The answer should be every line below, retyped exactly.

◆ **Raw data**:

-.-.-

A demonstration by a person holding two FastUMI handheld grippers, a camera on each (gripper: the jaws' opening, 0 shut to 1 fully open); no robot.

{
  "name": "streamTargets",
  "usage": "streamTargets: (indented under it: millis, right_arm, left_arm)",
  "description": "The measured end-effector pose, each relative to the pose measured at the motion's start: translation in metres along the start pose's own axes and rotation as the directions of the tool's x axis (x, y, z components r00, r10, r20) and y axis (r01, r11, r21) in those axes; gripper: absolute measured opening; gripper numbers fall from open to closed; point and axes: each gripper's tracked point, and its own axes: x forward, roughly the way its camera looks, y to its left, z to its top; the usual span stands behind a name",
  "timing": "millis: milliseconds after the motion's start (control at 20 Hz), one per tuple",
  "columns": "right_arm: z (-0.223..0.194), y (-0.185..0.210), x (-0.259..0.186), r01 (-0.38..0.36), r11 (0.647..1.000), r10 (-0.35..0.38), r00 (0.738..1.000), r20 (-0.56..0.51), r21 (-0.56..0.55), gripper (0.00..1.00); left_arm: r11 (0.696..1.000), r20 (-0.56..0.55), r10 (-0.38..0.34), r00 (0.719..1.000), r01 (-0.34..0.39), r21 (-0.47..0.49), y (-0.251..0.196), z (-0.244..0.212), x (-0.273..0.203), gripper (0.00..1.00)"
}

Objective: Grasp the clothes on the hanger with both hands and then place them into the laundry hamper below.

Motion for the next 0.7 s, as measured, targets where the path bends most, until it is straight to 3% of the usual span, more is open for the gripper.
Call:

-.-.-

◆ **Task answer**:
A demonstration by a person holding two FastUMI handheld grippers, a camera on each (gripper: the jaws' opening, 0 shut to 1 fully open); no robot.

{
  "name": "streamTargets",
  "usage": "streamTargets: (indented under it: millis, right_arm, left_arm)",
  "description": "The measured end-effector pose, each relative to the pose measured at the motion's start: translation in metres along the start pose's own axes and rotation as the directions of the tool's x axis (x, y, z components r00, r10, r20) and y axis (r01, r11, r21) in those axes; gripper: absolute measured opening; gripper numbers fall from open to closed; point and axes: each gripper's tracked point, and its own axes: x forward, roughly the way its camera looks, y to its left, z to its top; the usual span stands behind a name",
  "timing": "millis: milliseconds after the motion's start (control at 20 Hz), one per tuple",
  "columns": "right_arm: z (-0.223..0.194), y (-0.185..0.210), x (-0.259..0.186), r01 (-0.38..0.36), r11 (0.647..1.000), r10 (-0.35..0.38), r00 (0.738..1.000), r20 (-0.56..0.51), r21 (-0.56..0.55), gripper (0.00..1.00); left_arm: r11 (0.696..1.000), r20 (-0.56..0.55), r10 (-0.38..0.34), r00 (0.719..1.000), r01 (-0.34..0.39), r21 (-0.47..0.49), y (-0.251..0.196), z (-0.244..0.212), x (-0.273..0.203), gripper (0.00..1.00)"
}

Objective: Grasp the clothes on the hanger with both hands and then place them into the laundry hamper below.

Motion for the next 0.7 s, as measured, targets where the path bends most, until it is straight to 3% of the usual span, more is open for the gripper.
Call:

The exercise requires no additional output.